Por oficio, la palabra escrita es mi herramienta principal. Editar y editar todo el tiempo, aunque cada día siento que mi gramática está arcaica y por mucha buena ortografía que intento presentar (hasta por wsp!) siempre dudo de lo que presento.
Estos días la palabra escrita se me ha hecho difícil. Escribo para todo, escribo para recordar, para expresar, para analizar, para desenrollar y hasta por aburrimiento. Escribo, escribo mucho! Pero, insisto, estos últimos días se ha vuelto difícil. Las emociones están revueltas y con ellas las ideas están confusas.

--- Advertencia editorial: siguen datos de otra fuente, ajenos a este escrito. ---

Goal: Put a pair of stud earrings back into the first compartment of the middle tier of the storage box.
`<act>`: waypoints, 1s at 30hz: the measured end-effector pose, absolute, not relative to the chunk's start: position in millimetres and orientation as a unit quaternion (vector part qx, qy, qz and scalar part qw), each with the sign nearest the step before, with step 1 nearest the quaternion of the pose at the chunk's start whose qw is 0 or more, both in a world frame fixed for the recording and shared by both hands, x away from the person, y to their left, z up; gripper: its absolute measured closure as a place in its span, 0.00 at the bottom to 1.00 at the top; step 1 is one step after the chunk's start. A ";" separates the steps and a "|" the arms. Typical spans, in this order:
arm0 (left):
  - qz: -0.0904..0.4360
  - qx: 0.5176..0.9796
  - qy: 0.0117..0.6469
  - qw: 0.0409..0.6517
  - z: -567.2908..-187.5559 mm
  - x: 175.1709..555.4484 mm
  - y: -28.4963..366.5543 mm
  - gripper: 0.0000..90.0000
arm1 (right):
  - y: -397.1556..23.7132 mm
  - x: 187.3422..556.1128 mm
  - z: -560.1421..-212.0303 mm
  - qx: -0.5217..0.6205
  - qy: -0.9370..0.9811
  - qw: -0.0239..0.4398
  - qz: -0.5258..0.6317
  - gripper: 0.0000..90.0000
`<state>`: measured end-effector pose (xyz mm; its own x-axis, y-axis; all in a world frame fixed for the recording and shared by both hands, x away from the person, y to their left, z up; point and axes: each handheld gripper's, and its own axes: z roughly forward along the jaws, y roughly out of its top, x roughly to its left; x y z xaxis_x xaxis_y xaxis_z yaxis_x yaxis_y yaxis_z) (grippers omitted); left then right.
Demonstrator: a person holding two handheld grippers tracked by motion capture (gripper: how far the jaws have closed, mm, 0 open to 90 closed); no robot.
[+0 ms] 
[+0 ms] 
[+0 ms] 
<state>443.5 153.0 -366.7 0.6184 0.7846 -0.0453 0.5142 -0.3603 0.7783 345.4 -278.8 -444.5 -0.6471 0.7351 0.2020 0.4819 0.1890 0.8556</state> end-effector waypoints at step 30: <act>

Hay días en que la energía está alta y todo se mueve, todo va bien y me siento bien! En otros, las ideas se ennegrecen, se cierran y se estancan en alguna parte perdida.
Hoy... hoy solo divago entre ideas efímeras que no logran conectar... como mis emociones, esas que deambulan desorientadas, buscando respuestas que calmen, que enfoquen, que iluminen de paz.
Hoy el corazón duele. De esos dolores incomprensibles por dar. De esos dolores que, en algún momento, te fortalecerán... no sin antes derrumbarte y dejarte caer desde lo alto donde te encontrabas.